• Der Bericht „Building Pro-Worker Artificial Intelligence“ der MIT-Ökonomen Daron Acemoglu, David Autor und Simon Johnson argumentiert, dass die meisten Unternehmen KI in Richtung Automatisierung nutzen, anstatt die menschlichen Fähigkeiten zu erweitern.
  • Simon Johnson, Mitautor des Berichts und Mitempfänger des Nobelpreises für Wirtschaftswissenschaften 2024, definiert „Pro-Worker KI“ als eine KI, die den Wert von Fähigkeiten, Fachwissen und der Urteilskraft der Arbeitnehmer steigert.
  • Ihm zufolge sollte KI den Menschen nicht nur helfen, schneller zu arbeiten, sondern ihnen auch Aufgaben ermöglichen, die zuvor unmöglich waren.
  • Der Bericht unterteilt Technologie in fünf Gruppen: arbeitsverstärkend, kapitalverstärkend, Automatisierung, Angleichung von Fachwissen und Schaffung neuer Aufgaben.
  • Von diesen fünf Gruppen wird nur die Technologie zur Schaffung neuer Aufgaben als eindeutig „arbeitnehmerfreundlich“ angesehen.
  • Automatisierungstechnologien steigern die Produktivität, können aber die Nachfrage nach vorhandenem Fachwissen senken und den Wert von der Arbeit auf das Kapital verlagern.
  • Technologien zur „Fachwissens-Angleichung“ (wie Pulsoximeter) ermöglichen es Personen mit weniger Fachwissen, Aufgaben zu erledigen, für die früher Experten erforderlich waren, können aber gleichzeitig den Wert alten Fachwissens mindern.
  • Technologien zur Schaffung neuer Aufgaben, wie Ethernet, Glasfaser oder intelligente Sensorsysteme, schaffen Bedarf an völlig neuen Fähigkeiten und steigern den Wert der Arbeit. Der Bericht schlägt vor, KI in diese Richtung zu entwickeln, anstatt sich nur auf die Senkung der Personalkosten zu konzentrieren.
  • Ein Beispiel ist ein Rechenzentrumstechniker, der KI nutzt, um Betriebsdatenströme zu analysieren, Risiken zu erkennen und komplexere Entscheidungen zu treffen.
  • Im Patentwesen nutzt das US-Patentamt KI zur Unterstützung bei der Recherche relevanter Dokumente, was Experten hilft, Unterlagen tiefergehend zu bewerten, anstatt sie nur schneller zu bearbeiten.
  • Schneider Electric hat ein KI-Tool entwickelt, das Elektroingenieure und Außendiensttechniker bei der Fehlersuche in Geräten und Stromsystemen unterstützt, indem es Bilder, Hardwaredaten und Wissensdatenbanken kombiniert, um geeignete Schritte vorzuschlagen.
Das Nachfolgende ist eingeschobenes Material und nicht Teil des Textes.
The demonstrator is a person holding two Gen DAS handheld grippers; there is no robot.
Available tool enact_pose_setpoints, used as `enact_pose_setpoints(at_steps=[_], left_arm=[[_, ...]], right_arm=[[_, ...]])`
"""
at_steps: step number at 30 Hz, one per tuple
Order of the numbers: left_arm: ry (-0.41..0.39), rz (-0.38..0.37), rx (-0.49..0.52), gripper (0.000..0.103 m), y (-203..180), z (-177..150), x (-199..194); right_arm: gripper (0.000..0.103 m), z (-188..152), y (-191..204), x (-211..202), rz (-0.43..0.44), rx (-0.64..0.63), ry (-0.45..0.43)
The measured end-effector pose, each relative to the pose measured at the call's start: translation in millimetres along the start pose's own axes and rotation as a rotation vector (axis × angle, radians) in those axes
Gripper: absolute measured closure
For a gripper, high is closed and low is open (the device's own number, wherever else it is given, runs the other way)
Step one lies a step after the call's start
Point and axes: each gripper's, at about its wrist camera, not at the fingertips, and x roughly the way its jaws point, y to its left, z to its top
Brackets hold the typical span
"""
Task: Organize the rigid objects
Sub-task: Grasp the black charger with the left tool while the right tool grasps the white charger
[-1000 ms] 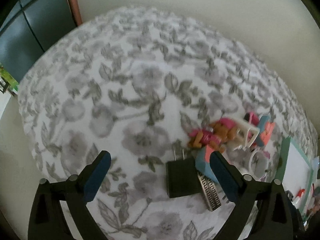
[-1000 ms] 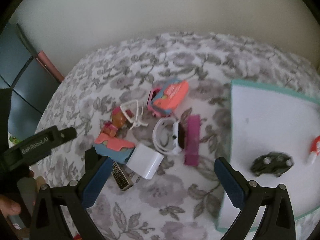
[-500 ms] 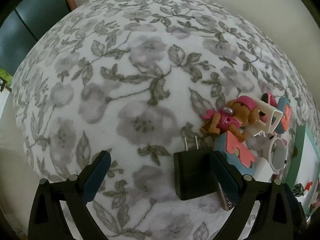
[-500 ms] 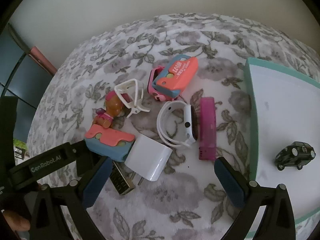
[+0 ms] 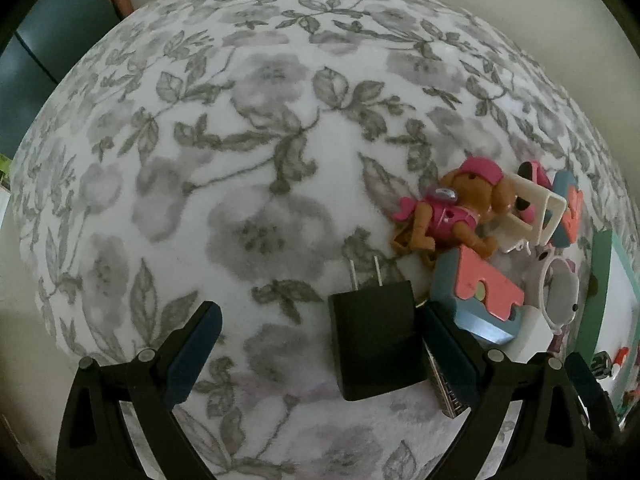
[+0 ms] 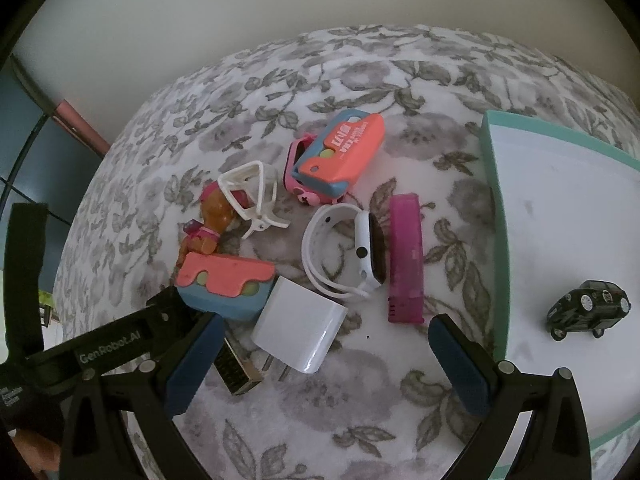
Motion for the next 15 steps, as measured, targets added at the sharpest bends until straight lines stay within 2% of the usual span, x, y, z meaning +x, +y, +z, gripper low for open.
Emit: enact_pose_setpoints(at_steps=[2, 5, 7, 15], left_arm=[[-0.009, 0.026, 0.009, 0.004, 3.4, -0.9, -0.2], [-0.020, 0.092, 0.028, 0.004, 7.0, 0.5, -1.3], [-0.027, 0.109, 0.024, 0.004, 16.0, 1.0, -3.5], [0.003, 0.102, 0.032, 0.004, 27.6, 4.6, 7.2]], right_arm=[[0.001, -0.2, 1.1, 0.7, 0.003, 0.003, 0.002], [0.010, -1.0, 4.5, 1.9, -0.004, -0.005, 0.005], [0.016, -0.9, 7.7, 3.1, -0.004, -0.008, 0.007], [0.032, -3.5, 22.1, 14.8, -0.026, -0.051, 0.042]])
  • Dem Bericht zufolge half die KI bei Schneider Electric, die für die Erstellung von Wartungsberichten erforderliche Zeit um etwa 50 % zu reduzieren.
  • Der größte Wert liegt jedoch nicht in der Zeitersparnis, sondern darin, den Ingenieuren zu helfen, ihr Fachwissen in der realen Umgebung effektiver einzusetzen.
  • Simon Johnson glaubt, dass viele Unternehmen den „Weg des geringsten Widerstands“ gehen, also Menschen durch Maschinen ersetzen, anstatt die Arbeit neu zu gestalten. Er warnt, dass dieser Ansatz dazu führen könnte, dass Unternehmen größere Innovationschancen verpassen und das Potenzial der KI nicht voll ausschöpfen.
  • Der Bericht empfiehlt Organisationen, KI nicht nur nach eingesparten Kosten zu bewerten, sondern auch nach der Fähigkeit, neue Arbeitsplätze, neue Fähigkeiten und bessere Kundenerlebnisse zu schaffen.
  • Den Autoren zufolge wird der künftige Wettbewerbsvorteil bei den Unternehmen liegen, die KI nutzen, um die menschlichen Fähigkeiten zu erweitern, anstatt nur die vorhandene Arbeit zu optimieren.

📌 Der Bericht der MIT-Ökonomen, darunter die Wirtschaftsnobelpreisträger von 2024, Simon Johnson und Daron Acemoglu, stellt eine bemerkenswerte These auf: KI bringt den Arbeitnehmern nur dann einen echten Nutzen, wenn sie neue Aufgaben und Fähigkeiten schafft, anstatt lediglich bestehende Arbeit zu ersetzen. Von den fünf analysierten Technologiegruppen wird nur die Gruppe, die neue Aufgaben schafft, als eindeutig vorteilhaft für die Arbeit angesehen. Beispiele wie Schneider Electric oder Systeme zur Unterstützung der Patentprüfung zeigen, dass KI Experten helfen kann, komplexere Probleme zu lösen und den Wert ihres Fachwissens zu steigern. Laut dem Bericht werden Unternehmen, die KI nur zur Kostensenkung einsetzen, das transformative Potenzial dieser Technologie kaum voll ausschöpfen können.